## ABOUT THIS TASK
In the material below, please retype the lines from the very first through the one with "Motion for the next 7", exactly and without pictures.

## MATERIAL PROVIDED
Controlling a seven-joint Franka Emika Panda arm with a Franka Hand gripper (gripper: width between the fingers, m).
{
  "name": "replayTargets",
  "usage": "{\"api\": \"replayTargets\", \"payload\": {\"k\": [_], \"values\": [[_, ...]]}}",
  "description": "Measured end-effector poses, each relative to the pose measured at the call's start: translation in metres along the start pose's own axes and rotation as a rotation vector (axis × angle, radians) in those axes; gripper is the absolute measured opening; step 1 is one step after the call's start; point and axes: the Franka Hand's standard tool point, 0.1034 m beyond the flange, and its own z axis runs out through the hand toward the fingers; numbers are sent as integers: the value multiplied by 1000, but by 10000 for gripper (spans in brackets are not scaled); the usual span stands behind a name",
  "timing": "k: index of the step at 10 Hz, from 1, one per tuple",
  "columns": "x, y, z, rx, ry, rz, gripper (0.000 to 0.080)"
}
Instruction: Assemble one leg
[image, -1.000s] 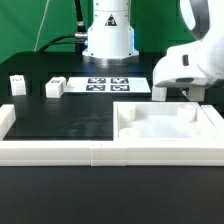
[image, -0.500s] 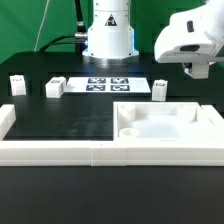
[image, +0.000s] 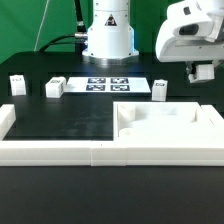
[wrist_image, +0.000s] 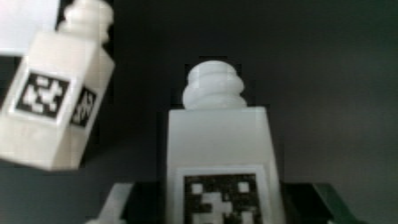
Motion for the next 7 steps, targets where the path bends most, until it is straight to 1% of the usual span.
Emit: {"api": "replayTargets", "payload": {"k": [2, 3, 4, 6, 7], "values": [[7, 5, -11, 13, 165, -12, 287], [6, 9, -16, 15, 222, -19, 287], [9, 11, -23, 25, 339, -24, 287], [11, 7, -23, 47, 528, -38, 287], [9, 5, -22, 58, 609, -48, 287]]}}
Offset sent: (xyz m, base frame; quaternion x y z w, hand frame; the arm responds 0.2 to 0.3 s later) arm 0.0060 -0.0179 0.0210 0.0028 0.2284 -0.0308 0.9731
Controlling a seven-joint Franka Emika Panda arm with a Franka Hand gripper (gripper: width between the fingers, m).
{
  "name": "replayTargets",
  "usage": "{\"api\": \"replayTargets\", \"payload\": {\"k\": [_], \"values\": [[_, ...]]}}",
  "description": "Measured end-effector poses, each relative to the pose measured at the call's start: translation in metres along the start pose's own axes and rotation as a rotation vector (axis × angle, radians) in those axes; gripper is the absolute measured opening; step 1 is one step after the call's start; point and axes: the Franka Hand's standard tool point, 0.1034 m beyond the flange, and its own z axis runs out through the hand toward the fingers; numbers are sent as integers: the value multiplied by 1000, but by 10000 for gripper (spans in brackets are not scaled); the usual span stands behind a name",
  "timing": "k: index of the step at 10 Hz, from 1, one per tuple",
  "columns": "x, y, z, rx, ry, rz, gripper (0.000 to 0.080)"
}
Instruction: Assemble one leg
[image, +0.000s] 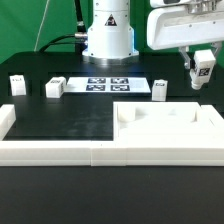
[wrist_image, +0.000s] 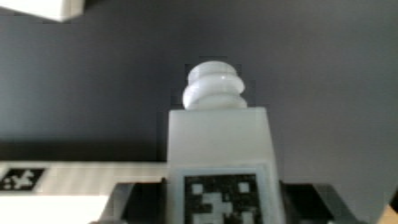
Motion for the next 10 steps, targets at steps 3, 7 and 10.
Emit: {"api": "replayTargets", "payload": {"k": [3, 7, 10], "values": [[6, 11, 0, -10, 53, -83, 287], [28, 36, -4, -36, 73, -175, 287], [27, 36, -4, -36, 72, -179, 287]]}}
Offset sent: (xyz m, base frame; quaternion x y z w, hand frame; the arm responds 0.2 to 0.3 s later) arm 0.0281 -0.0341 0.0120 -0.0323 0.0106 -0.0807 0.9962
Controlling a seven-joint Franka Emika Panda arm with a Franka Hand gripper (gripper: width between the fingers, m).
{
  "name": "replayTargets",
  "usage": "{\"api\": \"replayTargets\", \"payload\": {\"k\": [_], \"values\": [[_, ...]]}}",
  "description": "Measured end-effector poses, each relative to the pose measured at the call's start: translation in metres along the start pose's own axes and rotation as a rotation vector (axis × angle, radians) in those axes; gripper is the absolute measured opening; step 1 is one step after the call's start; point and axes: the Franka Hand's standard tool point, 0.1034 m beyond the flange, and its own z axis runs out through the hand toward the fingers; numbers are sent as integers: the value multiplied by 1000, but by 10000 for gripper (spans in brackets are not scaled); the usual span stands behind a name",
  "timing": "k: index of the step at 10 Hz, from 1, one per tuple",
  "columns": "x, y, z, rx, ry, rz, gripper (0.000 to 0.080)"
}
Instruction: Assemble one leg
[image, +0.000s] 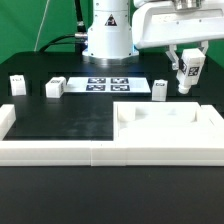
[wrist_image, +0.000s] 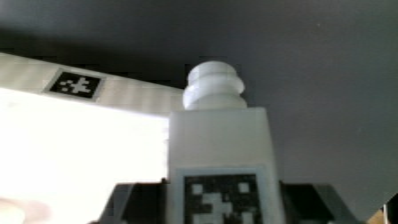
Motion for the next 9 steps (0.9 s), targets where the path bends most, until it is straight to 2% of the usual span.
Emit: {"api": "replayTargets", "payload": {"k": [1, 3, 4, 5, 7, 9], "values": [[7, 6, -1, -3, 0, -48, 287], [51, 26, 0, -10, 28, -85, 287], [66, 29, 4, -10, 44, -82, 287], [76, 37, 11, -11, 45, -96, 287], [96, 44, 13, -5, 32, -85, 287], [95, 45, 14, -10, 50, -86, 287]]}}
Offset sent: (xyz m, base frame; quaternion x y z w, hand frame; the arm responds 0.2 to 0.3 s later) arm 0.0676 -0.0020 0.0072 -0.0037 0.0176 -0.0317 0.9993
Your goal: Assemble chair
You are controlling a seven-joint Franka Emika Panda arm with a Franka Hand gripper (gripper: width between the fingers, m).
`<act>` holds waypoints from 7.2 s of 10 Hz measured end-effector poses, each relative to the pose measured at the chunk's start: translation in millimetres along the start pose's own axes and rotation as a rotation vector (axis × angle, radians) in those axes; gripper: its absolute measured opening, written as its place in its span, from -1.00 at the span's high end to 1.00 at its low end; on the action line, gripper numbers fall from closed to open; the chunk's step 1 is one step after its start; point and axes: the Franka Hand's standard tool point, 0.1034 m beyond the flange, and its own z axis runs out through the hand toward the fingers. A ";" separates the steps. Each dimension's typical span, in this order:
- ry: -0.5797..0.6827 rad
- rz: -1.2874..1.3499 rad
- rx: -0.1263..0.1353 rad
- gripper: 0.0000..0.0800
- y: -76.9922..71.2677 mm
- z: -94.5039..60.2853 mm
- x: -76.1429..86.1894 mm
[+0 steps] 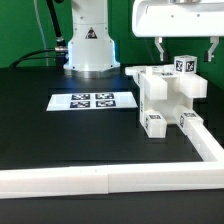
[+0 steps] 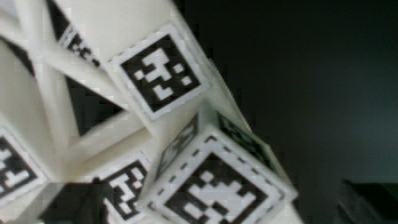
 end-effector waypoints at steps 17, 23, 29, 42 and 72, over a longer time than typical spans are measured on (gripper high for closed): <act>0.003 -0.396 -0.015 0.29 -4.5 1.9 -6.0; 0.000 -0.013 -0.007 0.29 -4.1 2.0 -5.6; -0.011 0.335 0.007 0.29 -5.0 2.3 -6.3; 0.001 0.099 0.019 -0.62 -12.9 5.2 -9.5; 0.012 -0.035 0.015 0.28 -13.2 5.8 -8.3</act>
Offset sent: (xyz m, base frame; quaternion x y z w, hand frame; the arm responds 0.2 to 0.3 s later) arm -0.0065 0.0076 0.0011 -0.0214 0.0114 -0.2480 0.9684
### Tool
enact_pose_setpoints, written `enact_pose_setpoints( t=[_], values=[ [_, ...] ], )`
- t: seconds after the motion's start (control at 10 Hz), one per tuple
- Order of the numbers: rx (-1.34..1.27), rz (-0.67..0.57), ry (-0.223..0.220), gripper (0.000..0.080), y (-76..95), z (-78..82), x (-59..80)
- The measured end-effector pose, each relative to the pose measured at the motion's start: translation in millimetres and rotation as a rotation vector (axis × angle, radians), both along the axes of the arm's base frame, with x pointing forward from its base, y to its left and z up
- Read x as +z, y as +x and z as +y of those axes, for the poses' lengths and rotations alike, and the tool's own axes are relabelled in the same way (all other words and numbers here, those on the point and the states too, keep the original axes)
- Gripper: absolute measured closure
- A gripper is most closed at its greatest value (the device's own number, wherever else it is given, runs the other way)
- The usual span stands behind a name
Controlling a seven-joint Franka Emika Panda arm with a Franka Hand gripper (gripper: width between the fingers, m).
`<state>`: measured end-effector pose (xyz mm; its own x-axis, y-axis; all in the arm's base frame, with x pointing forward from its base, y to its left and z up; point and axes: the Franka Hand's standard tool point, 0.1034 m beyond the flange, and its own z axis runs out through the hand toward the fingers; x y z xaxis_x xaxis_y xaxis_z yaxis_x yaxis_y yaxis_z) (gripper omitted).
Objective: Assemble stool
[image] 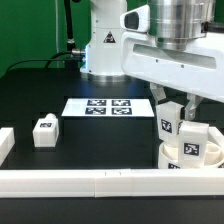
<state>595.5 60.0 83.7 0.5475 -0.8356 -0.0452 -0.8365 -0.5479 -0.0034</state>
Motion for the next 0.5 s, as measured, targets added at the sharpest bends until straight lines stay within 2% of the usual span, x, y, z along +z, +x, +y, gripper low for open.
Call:
enact_pose_setpoints(
  t=[0.5],
  values=[
    [-0.564, -0.041, -0.003, 0.0463, -9.8, 13.3, -0.3]
  ],
)
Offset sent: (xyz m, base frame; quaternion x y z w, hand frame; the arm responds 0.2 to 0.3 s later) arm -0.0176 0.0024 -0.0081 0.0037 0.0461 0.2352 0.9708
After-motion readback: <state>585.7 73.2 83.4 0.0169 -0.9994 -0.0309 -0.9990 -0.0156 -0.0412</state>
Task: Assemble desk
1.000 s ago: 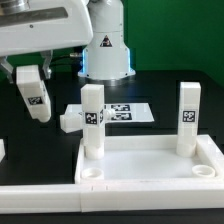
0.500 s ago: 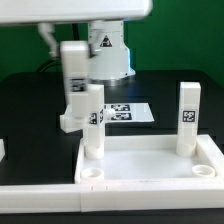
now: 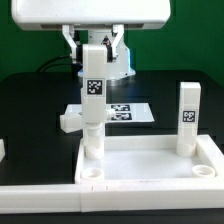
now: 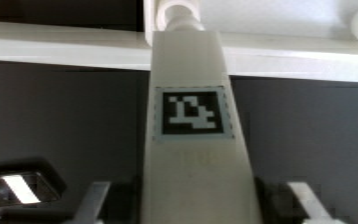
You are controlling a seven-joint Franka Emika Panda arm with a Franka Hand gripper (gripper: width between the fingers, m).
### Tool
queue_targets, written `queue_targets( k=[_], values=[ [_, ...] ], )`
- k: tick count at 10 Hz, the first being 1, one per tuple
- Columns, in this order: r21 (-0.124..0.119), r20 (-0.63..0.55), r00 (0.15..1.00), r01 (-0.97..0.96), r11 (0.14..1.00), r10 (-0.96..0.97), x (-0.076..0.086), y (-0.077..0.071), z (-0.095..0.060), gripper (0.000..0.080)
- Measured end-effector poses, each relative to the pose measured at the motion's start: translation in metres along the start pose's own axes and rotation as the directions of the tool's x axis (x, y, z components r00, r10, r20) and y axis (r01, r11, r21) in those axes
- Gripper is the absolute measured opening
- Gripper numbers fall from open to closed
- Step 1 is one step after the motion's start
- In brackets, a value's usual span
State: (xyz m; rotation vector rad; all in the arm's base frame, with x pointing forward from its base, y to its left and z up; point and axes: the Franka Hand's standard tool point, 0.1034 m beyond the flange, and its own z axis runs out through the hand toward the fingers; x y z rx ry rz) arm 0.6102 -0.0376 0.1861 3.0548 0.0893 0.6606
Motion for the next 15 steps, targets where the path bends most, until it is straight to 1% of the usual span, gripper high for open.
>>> queue_targets(
  k=[1,2,3,4,5,6,8,9,10,11,12,14,15],
  values=[
    [0.016,0.002,0.998,-0.064,0.998,0.064,0.002,-0.021,0.002,0.0285],
    [0.043,0.005,0.993,-0.114,0.993,0.114,0.007,-0.057,0.006,0.0285],
    [0.064,0.014,0.984,-0.176,0.982,0.175,0.015,-0.091,0.01,0.0285],
    [0.073,0.011,0.984,-0.178,0.981,0.177,0.018,-0.112,0.01,0.0285],
    [0.065,0.018,0.984,-0.178,0.982,0.177,0.009,-0.111,0.011,0.0285],
    [0.061,0.022,0.984,-0.177,0.982,0.176,0.008,-0.107,0.012,0.0285],
    [0.061,0.023,0.984,-0.176,0.982,0.175,0.007,-0.108,0.013,0.0285],
    [0.057,0.023,0.988,-0.154,0.986,0.153,0.008,-0.113,0.016,0.0285],
    [0.053,0.021,0.996,-0.085,0.995,0.084,0.011,-0.129,0.022,0.0285],
    [0.055,0.012,0.998,-0.066,0.996,0.066,0.02,-0.136,0.027,0.0285],
    [0.056,0.009,0.997,-0.072,0.996,0.071,0.022,-0.137,0.031,0.0285],
    [0.056,0.017,0.997,-0.082,0.995,0.082,0.019,-0.137,0.035,0.0285],
    [0.056,0.024,0.996,-0.084,0.995,0.082,0.015,-0.139,0.04,0.0285]
  ],
)
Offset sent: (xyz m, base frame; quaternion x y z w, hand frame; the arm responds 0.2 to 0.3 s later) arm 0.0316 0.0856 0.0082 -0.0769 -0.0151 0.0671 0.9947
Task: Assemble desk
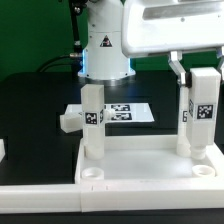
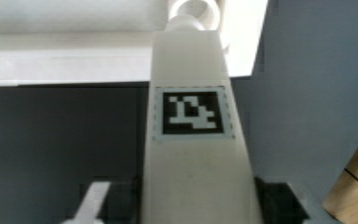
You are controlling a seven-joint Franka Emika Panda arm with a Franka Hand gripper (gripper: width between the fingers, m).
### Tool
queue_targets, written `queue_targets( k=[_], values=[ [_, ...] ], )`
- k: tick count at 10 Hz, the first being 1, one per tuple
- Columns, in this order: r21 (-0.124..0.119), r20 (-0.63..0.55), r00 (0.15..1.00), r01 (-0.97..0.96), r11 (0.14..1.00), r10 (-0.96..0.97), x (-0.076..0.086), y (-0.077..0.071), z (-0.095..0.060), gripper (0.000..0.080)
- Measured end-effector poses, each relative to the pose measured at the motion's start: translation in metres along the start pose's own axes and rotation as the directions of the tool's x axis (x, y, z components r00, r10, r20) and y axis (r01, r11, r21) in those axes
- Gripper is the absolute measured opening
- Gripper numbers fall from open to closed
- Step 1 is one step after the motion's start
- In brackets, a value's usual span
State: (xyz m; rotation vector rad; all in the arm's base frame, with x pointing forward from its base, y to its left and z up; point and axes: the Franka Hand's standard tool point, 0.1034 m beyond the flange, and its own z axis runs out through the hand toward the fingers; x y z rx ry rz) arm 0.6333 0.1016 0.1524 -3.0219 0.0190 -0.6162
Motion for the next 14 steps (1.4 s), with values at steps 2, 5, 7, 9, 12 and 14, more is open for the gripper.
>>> queue_targets(
  k=[2,5,7,9,12,14],
  values=[
    [0.001,0.002,1.0,0.008,1.0,-0.008,-0.005,-0.005,0.008,0.0285],
    [0.001,-0.004,1.0,0.019,1.0,-0.019,-0.01,-0.01,0.016,0.0285],
    [0.002,-0.016,1.0,0.021,1.0,-0.021,-0.008,-0.011,0.017,0.0285],
    [0.002,-0.034,0.999,0.025,1.0,-0.025,-0.006,-0.01,0.018,0.0285],
    [-0.001,-0.033,0.999,0.03,1.0,-0.03,-0.008,-0.008,0.022,0.0285],
    [-0.003,-0.026,0.999,0.03,1.0,-0.03,-0.011,-0.008,0.026,0.0285]
  ],
)
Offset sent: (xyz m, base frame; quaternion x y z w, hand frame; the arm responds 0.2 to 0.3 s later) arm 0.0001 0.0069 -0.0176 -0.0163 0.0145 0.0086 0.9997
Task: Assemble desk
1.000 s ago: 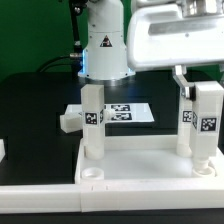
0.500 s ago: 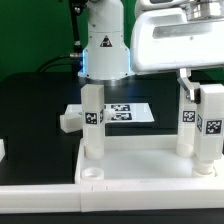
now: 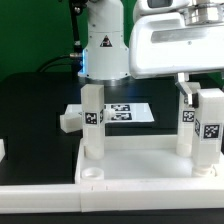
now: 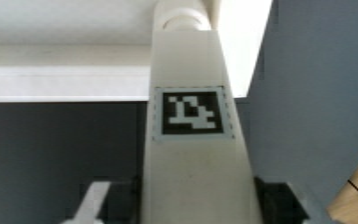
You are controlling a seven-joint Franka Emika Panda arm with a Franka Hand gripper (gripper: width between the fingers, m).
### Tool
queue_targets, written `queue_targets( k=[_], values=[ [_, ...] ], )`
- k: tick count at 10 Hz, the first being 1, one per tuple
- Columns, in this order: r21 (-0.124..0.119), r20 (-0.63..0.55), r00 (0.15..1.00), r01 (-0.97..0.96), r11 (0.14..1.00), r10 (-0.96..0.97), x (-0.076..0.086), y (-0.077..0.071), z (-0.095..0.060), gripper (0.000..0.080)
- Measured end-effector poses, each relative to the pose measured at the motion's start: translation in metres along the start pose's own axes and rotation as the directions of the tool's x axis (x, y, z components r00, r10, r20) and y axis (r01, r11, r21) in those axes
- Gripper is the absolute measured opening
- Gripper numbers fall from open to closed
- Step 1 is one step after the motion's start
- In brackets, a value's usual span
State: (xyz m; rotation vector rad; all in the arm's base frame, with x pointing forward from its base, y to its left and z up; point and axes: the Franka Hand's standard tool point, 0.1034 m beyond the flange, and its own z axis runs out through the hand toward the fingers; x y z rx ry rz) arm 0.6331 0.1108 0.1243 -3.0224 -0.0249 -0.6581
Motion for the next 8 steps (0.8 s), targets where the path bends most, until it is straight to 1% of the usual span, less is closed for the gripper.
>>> queue_targets(
  k=[1,5,7,8],
  values=[
    [-0.002,0.008,1.0,0.003,1.0,-0.003,-0.004,-0.0001,0.0044,0.0285],
    [0.0,-0.028,1.0,0.002,1.0,-0.002,-0.0013,-0.0006,0.0057,0.0285],
    [-0.002,0.009,1.0,0.001,1.0,-0.001,-0.0027,-0.0006,0.0066,0.0291],
    [-0.001,0.007,1.0,0.0,1.0,0.0,-0.0015,-0.0007,0.0063,0.0509]
  ],
)
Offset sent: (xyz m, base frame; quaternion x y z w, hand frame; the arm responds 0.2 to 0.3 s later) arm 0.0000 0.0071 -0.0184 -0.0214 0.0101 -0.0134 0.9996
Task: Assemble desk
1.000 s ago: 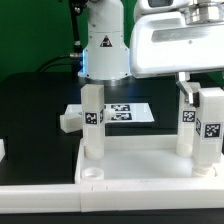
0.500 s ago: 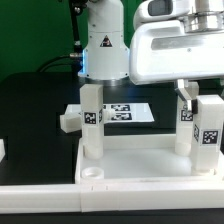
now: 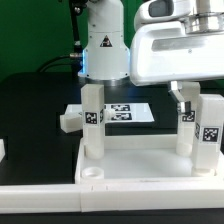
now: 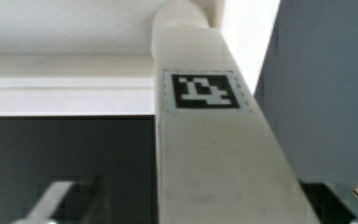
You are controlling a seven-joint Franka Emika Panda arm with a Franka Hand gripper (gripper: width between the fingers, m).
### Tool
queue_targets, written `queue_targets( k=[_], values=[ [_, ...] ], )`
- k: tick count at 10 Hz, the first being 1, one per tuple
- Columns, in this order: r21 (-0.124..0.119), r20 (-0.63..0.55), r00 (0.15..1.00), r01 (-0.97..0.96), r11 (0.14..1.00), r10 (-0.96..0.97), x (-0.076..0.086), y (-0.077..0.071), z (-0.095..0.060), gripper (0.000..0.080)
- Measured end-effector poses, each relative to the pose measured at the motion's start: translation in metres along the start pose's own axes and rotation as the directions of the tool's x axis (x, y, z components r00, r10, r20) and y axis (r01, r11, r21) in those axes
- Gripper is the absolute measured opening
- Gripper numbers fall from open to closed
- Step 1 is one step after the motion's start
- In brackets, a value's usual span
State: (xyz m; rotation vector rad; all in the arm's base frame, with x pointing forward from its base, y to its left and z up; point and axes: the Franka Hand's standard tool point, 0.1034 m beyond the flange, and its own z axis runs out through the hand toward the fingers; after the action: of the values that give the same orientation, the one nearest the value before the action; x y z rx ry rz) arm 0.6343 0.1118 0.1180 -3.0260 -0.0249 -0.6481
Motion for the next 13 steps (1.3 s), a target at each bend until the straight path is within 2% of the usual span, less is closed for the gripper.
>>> queue_targets(
  k=[1,3,5,6,8,9,10,11,12,13],
  values=[
    [0.003,0.022,0.999,-0.039,0.999,0.039,0.007,0.002,-0.003,0.0618],
    [-0.002,0.197,0.977,-0.085,0.996,0.084,0.012,0.008,-0.003,0.064],
    [-0.021,0.329,0.937,-0.118,0.993,0.118,0.0,0.004,0.003,0.0648],
    [-0.032,0.422,0.898,-0.12,0.992,0.122,-0.003,0.004,0.001,0.0649],
    [-0.043,0.421,0.895,-0.146,0.988,0.15,0.001,0.005,0.001,0.0646],
    [-0.047,0.421,0.893,-0.154,0.987,0.159,0.001,0.005,0.001,0.0544],
    [-0.06,0.419,0.888,-0.183,0.981,0.191,0.001,0.005,0.001,0.0364],
    [-0.089,0.414,0.872,-0.245,0.965,0.26,0.001,0.004,0.001,0.0364],
    [-0.109,0.41,0.859,-0.289,0.951,0.308,0.001,0.004,0.001,0.0284],
    [-0.143,0.399,0.832,-0.359,0.922,0.386,0.001,0.003,0.001,0.0284]
  ],
)
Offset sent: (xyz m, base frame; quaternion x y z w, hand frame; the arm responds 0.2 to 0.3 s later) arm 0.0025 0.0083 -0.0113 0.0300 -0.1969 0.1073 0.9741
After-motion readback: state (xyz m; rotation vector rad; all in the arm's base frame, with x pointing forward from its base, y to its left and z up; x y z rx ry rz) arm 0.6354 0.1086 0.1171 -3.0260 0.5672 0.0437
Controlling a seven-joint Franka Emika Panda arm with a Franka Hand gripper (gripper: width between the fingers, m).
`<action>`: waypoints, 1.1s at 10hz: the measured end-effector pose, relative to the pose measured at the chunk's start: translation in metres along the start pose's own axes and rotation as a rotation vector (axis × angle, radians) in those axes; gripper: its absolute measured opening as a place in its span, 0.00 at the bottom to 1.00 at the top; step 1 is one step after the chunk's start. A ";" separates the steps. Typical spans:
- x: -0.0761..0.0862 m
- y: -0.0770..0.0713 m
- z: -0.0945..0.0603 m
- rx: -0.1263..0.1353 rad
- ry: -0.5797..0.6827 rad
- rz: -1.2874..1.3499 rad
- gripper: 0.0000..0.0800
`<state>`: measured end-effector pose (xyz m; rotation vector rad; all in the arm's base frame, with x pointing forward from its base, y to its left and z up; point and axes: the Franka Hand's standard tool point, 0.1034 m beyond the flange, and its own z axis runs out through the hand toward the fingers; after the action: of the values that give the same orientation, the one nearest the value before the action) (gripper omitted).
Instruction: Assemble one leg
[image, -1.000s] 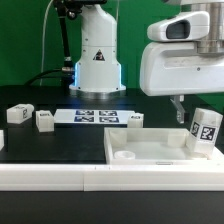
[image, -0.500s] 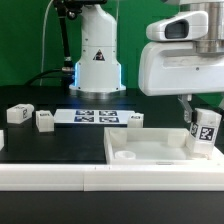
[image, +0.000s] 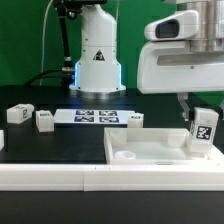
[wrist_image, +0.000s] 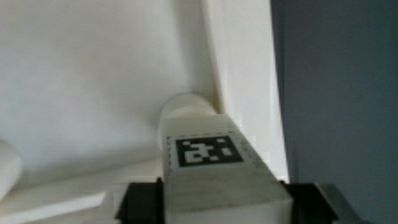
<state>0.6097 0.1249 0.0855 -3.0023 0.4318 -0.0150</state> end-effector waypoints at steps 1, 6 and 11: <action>0.001 0.000 0.000 0.007 0.002 0.098 0.38; 0.001 -0.002 0.003 0.038 0.010 0.561 0.38; -0.004 -0.011 0.004 0.037 -0.008 0.849 0.38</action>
Offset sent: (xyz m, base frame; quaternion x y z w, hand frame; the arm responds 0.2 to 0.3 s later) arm -0.0001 -0.0038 -0.0075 -0.0032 0.0211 0.2382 0.9710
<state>0.6087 0.1374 0.0828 -2.5308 1.6134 0.0569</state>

## REPLY
Controlling a seven-joint Franka Emika Panda arm with a Franka Hand gripper (gripper: width between the fingers, m).
{
  "name": "replayTargets",
  "usage": "{\"api\": \"replayTargets\", \"payload\": {\"k\": [_], \"values\": [[_, ...]]}}",
  "description": "Measured end-effector poses, each relative to the pose measured at the call's start: translation in metres along the start pose's own axes and rotation as a rotation vector (axis × angle, radians) in those axes; gripper is the absolute measured opening; step 1 is one step after the call's start; point and axes: the Franka Hand's standard tool point, 0.1034 m beyond the flange, and its own z axis runs out through the hand toward the fingers; numbers are sent as integers: the value multiplied by 1000, but by 10000 for gripper (spans in brackets are not scaled); the usual span stands behind a name",
  "timing": "k: index of the step at 10 Hz, from 1, one per tuple",
  "columns": "x, y, z, rx, ry, rz, gripper (0.000 to 0.080)"
}
Instruction: Assemble one leg
[image, -1.000s] 
[image, -0.500s] 
[image, +0.000s] 
[wrist_image, +0.000s] 
Motion for the next 7 steps, targets where the path bends most, until it is straight to 1% of the usual span.

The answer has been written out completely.